Luego, desde la Casa Blanca continuó abriendo cuanta caja de Pandora encontró a su paso: el desprecio al islam, a las mujeres, a los “países de mierda”, e incluso, en palabras de Ramos, con su arrogante desplante tirando papel de baño a los sobrevivientes del huracán María en Puerto Rico en el 2017.
Lo relevante es que, a pesar de su abuso del pulpito presidencial y su excepcional talento para controlar la narrativa pública desde su cuenta de twitter, el proyecto Trump se hundió. Joseph Biden es presidente en buena medida gracias a que 10 millones de hispanos votaron por él. El voto hispano fue el más alto de la historia. En parte, como sucedió a Reagan y al propio George W. Bush, porque una tercera parte de ellos hayan decidido votar por al abanderado republicano en la búsqueda de un segundo termino presidencial.
El segundo gran tema es de la propia “identidad Latina”. Concepto nacido en un escritorio –la Oficina del Censo de los 60´s–, el universo Hispanic es 100% American. Salvo la retórica bolivariana –de uso casi exclusivo de las ambiciones transfronterizas de algunos presidentes latinoamericanos–, la idea de construir una misma identidad para 60 millones de personas a partir del uso compartido de una lengua, algunas raíces culturales son, por decir lo menos, un asunto bastante difuso.

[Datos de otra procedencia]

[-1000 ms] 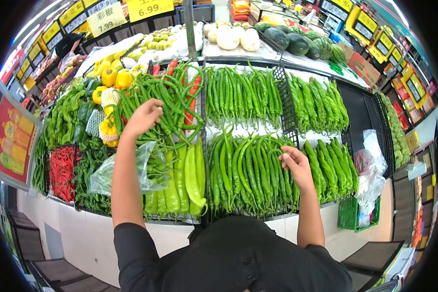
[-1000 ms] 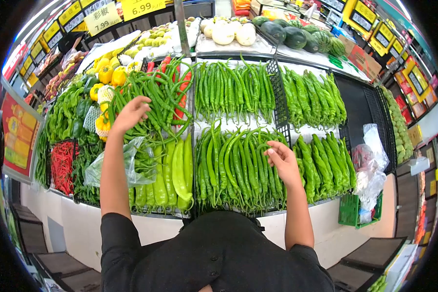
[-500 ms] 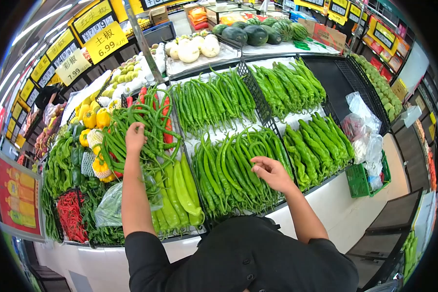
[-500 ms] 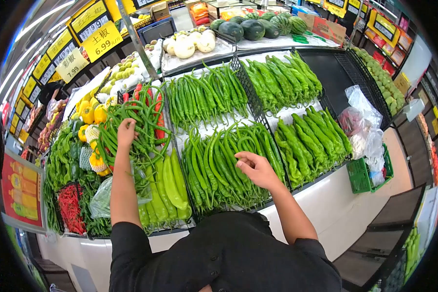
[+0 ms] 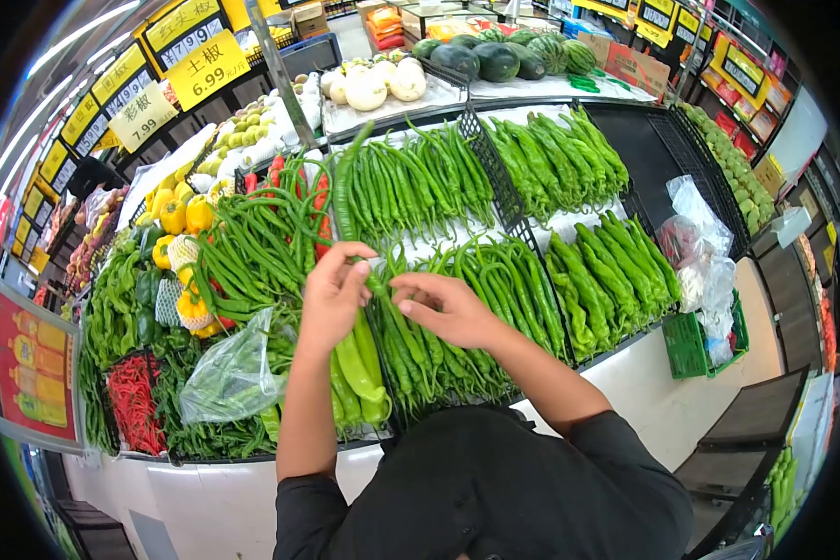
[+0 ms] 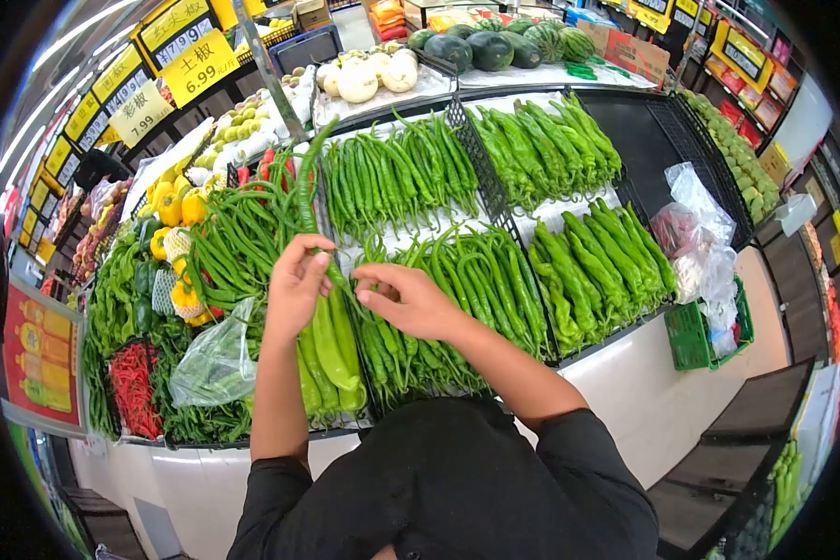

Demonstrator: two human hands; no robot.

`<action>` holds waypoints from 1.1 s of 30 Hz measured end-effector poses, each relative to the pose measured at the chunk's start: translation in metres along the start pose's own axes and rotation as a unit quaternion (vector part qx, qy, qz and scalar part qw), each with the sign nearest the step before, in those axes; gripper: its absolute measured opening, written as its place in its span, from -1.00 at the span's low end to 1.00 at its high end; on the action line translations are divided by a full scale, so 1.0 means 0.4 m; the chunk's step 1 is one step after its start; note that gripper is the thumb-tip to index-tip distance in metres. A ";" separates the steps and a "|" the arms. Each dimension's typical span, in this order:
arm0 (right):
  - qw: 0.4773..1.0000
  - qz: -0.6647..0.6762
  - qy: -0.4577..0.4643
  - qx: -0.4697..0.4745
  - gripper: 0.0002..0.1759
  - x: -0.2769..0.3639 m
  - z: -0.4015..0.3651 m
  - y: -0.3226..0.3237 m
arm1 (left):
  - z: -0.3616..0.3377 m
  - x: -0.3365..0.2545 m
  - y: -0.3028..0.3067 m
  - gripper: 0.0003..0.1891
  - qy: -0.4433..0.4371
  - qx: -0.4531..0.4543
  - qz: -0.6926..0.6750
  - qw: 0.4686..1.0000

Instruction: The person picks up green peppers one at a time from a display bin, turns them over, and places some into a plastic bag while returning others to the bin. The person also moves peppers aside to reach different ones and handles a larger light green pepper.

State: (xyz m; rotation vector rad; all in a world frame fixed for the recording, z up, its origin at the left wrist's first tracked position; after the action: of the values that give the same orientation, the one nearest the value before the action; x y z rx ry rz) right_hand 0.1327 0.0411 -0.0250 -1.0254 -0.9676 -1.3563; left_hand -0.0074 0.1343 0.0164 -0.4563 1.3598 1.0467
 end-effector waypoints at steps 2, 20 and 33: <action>1.000 -0.003 -0.002 -0.001 -0.69 0.003 0.009 -0.006 | -0.011 0.013 -0.042 -0.79 -0.005 0.019 -0.011 1.000; 0.962 -0.250 -0.058 -0.092 -0.71 -0.174 0.409 0.183 | -0.201 0.143 0.034 -0.59 0.067 -0.089 -0.014 0.994; 0.876 -0.469 -0.106 0.031 -0.68 -0.462 0.643 0.054 | -0.295 0.235 0.110 -0.64 0.167 -0.174 -0.011 0.970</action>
State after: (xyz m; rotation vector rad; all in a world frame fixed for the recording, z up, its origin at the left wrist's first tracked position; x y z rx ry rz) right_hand 0.1646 0.3391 -0.1291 -0.6517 -1.7999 -1.9884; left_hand -0.1218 0.0945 -0.0837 -0.9411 1.4616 1.2345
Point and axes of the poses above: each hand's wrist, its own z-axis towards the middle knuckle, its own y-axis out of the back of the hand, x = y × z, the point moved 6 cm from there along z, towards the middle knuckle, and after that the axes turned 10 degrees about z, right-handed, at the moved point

Si no fuera por los intereses que quieren ver que en un par de décadas este este mercado representará una tercera parte de la población del país, debería bastar con el reconocimiento de que cerca de la mitad de quienes el censo clasifica como Hispanics, son personas que se ven a sí mismo como “blancos”. Como históricamente ha ocurrido con otras olas de inmigrantes –alemanes, italianos, irlandeses, judíos, etcétera—luego de pocas generaciones hasta el uso de la lengua materna termina por diluirse.
Nación de inmigrantes, Estados Unidos sigue siendo un país de doble-nacionalidades. Italian-Americans, Mexican-Americans, Jewish-Americans, Cuban-Americans, Korean-Americans, y un largo etcétera. La primera para las celebraciones familiares y tradiciones culturales, y la segunda para ir a la guerra, para pagar impuestos y hacer negocios.
El propio tema de las remesas, tabla de salvación económicas para México y casi toda Centroamérica, mas allá de demostrar los profundos afectos de los migrantes con sus familias es una demostración clara del progreso material de los nuevos Americanos. Tan mal entendido desde el sur del Río Grande, ese dinero representa alrededor del 5 por ciento de sus ingresos.
Por ello, suponer que con el voto hispano sucederá lo que hasta cierto punto ocurre con el electorado afroamericano –que abrumadoramente vota demócrata casi siempre–, resulta un tanto ingenuo. O lo que le sigue.